Who was Nikolay Gumilyov?  Born in 1886, he grew up well educated and began writing poetry at a young age, becoming first published, in fact, at around age 16.  Gumilyov spent much of his life as a man of letters and established poet, but he also served in the Russian cavalry in WWI.  He was executed in 1921 on suspicions of being part of a monarchist conspiracy. 
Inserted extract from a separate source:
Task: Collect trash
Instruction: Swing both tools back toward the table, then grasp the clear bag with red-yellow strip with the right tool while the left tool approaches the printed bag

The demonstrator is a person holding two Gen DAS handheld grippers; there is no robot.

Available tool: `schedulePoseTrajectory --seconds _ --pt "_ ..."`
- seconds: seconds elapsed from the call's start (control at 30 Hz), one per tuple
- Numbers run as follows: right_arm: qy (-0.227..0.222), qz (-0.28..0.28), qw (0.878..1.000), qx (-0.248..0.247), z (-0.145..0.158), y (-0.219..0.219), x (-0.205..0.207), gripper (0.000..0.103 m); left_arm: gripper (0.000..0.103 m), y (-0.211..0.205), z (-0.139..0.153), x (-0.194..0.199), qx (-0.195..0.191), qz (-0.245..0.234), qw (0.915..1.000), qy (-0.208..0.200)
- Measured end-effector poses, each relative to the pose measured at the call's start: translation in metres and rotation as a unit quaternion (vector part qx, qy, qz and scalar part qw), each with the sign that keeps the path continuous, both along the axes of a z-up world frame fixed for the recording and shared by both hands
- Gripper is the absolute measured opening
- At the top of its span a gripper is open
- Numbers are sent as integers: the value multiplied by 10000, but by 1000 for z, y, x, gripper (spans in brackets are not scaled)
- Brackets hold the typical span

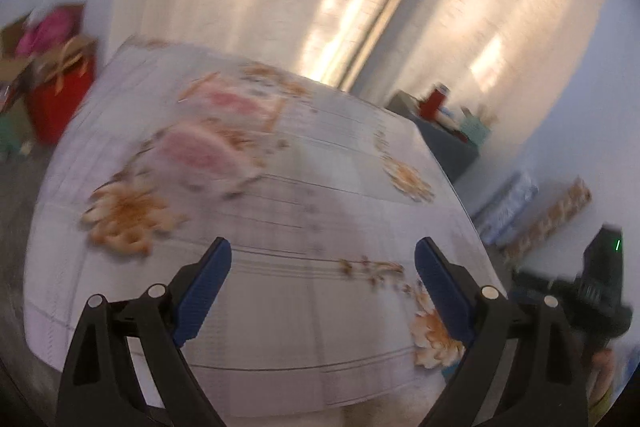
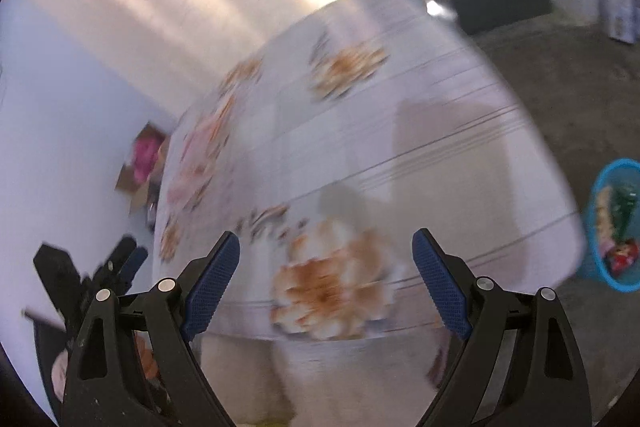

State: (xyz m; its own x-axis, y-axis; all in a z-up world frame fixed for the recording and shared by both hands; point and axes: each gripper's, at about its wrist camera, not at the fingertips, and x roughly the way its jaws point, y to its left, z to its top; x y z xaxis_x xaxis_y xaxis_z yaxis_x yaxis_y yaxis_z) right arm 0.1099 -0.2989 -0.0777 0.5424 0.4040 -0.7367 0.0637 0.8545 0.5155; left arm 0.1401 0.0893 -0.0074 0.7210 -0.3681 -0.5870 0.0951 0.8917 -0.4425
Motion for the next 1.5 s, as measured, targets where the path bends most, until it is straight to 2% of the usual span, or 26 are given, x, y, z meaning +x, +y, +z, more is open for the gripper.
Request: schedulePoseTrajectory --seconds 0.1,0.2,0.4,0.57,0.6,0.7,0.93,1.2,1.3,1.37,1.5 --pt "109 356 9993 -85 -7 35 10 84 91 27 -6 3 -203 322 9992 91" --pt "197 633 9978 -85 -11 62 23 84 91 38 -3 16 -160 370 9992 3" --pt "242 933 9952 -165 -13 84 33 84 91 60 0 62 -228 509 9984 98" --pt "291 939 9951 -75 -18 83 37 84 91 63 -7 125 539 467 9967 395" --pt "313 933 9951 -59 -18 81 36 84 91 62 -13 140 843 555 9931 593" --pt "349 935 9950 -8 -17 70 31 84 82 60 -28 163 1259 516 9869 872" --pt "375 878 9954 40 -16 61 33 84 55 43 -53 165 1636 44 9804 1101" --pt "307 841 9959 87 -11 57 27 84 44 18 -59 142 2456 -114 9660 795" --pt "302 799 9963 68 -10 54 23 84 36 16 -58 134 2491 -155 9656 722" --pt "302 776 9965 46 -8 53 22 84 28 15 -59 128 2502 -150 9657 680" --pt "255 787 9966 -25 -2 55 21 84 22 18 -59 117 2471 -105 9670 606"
When he was still a young man and writing for a journal called Apollon, he fell in love with the author of some poems which had been submitted for publication.  Here I quote Wikipedia:

In August 1909, the famous Russian artistic periodical Apollon received a letter with verses on a perfumed paper with black mourning edges, signed only by a single Russian letter Ch. The verses were filled with half-revelations about its author—supposedly a beautiful maiden with dark secrets . . . Over the next few months, publications of the newfound poetic star were the major hit of the magazine, and many believed that they had found a major new talent in Russian poetry. The identity of the author was slowly revealed: her name was Baroness Cherubina de Gabriak, a Russian-speaking girl of French and Polish ancestry who lived in a very strict Roman Catholic aristocratic family, who severely limited the girl’s contacts with the outside world because of an unspoken secret in her past. Almost all of Apollon’s male writers fell in love with her, most of all the great poet Nikolai Gumilyov. He wrote a series of passionate love letters to her and received quite passionate answers.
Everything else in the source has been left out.